Buzzfeed Nachrichten und eine Koalition anderer Ermittler haben im September 2020 die Welt der internationalen Finanzen und der Strafverfolgung in Aufruhr versetzt. Ein Stapel gehackter Dokumente des Financial Crimes Enforcement Network (FinCEN) des US-Finanzministeriums offenbarte ein beunruhigendes Muster unzureichender Durchsetzung. Wenn Banken einen Verdacht auf Geldwäsche an die Behörde meldeten, die mit der Überwachung unrechtmäßig erworbener Gelder betraut ist, unternahmen die Behörden häufig nichts.

Dies war ein dreifaches Versagen. Zunächst einmal wurden die von den Banken in den Verdachtsmeldungen an FinCEN angegebenen Transaktionen nicht wirklich blockiert. Zweitens schützte die Einreichung der Berichte die Banken vor rechtlicher Schuld und ermöglichte es ihnen, weiterhin rechtswidrige Transaktionen zu ermöglichen (und Gebühren zu kassieren).

Dieses Hin und Her führte zu Absurditäten wie der Überweisung von Geld durch die HSBC (HSBC) für den bereits genehmigten WCM777-Ponzi-Betrug und der indirekten Ermöglichung von Transaktionen durch Standard Chartered (SCBFF) und die Deutsche Bank (DB) für die Taliban, wobei die Transaktionen als äußerst verdächtig gekennzeichnet wurden. Buzzfeed schrieb damals: „Regeln, die Finanzkriminalität abschrecken sollten, haben sie stattdessen gedeihen lassen“.

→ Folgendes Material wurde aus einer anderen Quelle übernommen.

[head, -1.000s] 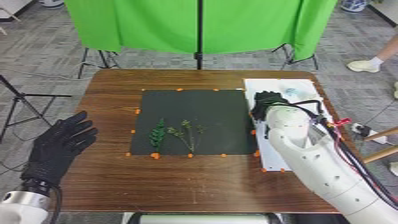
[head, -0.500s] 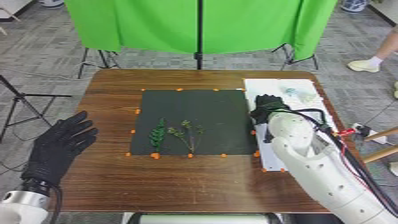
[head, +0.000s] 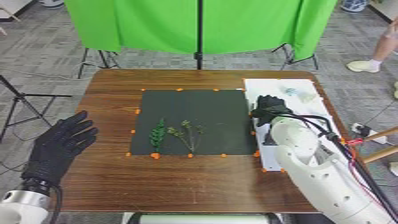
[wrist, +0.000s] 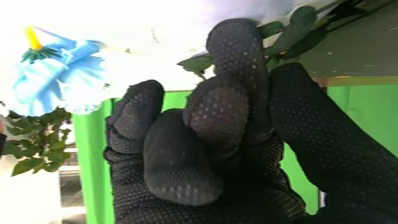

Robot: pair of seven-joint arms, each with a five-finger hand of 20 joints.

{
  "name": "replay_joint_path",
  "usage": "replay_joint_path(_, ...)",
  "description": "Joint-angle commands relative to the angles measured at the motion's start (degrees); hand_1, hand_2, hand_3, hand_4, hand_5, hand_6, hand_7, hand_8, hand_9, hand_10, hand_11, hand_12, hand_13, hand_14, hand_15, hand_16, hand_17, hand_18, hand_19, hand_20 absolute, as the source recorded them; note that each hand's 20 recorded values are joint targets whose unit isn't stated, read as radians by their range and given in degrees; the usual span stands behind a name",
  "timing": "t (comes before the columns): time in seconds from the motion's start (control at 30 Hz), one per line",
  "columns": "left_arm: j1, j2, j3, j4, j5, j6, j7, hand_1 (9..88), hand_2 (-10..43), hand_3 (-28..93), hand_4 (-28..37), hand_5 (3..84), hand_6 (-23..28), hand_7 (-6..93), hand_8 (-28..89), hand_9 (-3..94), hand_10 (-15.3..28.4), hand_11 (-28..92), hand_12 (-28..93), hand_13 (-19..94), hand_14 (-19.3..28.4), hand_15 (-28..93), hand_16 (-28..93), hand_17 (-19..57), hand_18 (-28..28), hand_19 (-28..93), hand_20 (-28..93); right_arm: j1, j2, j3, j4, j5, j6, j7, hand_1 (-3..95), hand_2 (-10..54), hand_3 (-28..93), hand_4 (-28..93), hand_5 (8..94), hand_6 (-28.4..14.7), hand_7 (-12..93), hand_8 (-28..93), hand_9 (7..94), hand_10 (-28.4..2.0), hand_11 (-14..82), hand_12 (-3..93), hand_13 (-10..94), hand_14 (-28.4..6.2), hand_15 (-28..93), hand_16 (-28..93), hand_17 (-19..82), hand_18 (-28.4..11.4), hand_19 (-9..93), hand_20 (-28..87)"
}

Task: Arrange flowers

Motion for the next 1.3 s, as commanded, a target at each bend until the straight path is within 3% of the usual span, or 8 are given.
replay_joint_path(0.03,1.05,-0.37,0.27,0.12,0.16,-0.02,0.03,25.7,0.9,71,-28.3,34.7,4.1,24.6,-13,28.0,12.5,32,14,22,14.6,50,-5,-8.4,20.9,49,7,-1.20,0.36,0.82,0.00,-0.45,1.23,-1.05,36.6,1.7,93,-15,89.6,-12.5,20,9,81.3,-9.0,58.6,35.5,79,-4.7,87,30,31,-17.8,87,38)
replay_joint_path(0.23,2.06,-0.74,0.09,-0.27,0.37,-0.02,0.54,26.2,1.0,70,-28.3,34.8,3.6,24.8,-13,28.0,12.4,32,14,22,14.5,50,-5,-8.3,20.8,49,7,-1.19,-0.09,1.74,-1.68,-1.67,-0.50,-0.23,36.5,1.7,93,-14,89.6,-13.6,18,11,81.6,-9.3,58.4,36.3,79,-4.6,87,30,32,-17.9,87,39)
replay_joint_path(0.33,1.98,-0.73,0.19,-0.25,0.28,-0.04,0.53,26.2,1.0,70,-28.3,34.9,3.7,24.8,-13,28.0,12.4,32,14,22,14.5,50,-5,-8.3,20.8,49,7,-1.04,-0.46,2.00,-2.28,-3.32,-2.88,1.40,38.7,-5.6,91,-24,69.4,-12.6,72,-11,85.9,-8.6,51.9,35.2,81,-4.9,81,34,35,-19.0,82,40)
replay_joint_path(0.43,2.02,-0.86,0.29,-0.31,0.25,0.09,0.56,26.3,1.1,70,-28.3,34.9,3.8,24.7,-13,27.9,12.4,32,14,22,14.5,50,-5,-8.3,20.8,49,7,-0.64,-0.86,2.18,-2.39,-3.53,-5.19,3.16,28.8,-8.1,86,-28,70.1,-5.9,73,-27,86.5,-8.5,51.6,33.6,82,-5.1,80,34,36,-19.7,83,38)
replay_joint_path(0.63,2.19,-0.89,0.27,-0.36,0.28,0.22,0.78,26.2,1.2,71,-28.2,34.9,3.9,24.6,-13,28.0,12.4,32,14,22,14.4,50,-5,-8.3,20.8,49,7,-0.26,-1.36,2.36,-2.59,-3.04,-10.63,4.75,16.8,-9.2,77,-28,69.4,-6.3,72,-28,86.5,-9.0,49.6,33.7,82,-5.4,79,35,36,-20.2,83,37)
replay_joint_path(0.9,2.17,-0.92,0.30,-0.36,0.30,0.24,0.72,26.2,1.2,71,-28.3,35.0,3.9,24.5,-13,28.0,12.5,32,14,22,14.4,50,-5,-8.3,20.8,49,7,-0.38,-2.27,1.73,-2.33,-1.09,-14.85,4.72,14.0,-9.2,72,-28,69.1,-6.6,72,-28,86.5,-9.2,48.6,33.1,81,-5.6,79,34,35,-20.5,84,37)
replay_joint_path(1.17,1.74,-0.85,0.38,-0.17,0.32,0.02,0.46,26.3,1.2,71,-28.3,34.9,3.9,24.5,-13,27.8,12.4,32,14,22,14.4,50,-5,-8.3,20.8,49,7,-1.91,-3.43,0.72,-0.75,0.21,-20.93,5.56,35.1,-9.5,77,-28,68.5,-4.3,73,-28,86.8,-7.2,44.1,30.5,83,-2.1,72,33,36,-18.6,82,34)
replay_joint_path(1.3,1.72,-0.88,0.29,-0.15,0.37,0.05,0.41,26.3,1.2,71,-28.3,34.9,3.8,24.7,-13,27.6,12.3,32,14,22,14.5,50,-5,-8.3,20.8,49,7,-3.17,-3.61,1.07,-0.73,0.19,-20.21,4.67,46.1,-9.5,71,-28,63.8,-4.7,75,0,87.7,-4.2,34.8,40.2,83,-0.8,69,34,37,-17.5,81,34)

Die dritte Schwachstelle des FinCEN-SAR-Systems wurde weniger beachtet: Es gefährdete die Privatsphäre und Sicherheit von Bankkunden, die nichts falsch gemacht hatten. Der ehemalige FBI-Spezialagent Michael German beschrieb den Bestand an SARs des FinCEN gegenüber Buzzfeed seinerzeit als vergleichbar mit den massiven „Datenhaufen“, die durch andere Arten der Massenüberwachung entstehen.

Sie bieten ein hervorragendes Ziel für die Art der Exfiltration, die stattgefunden hat.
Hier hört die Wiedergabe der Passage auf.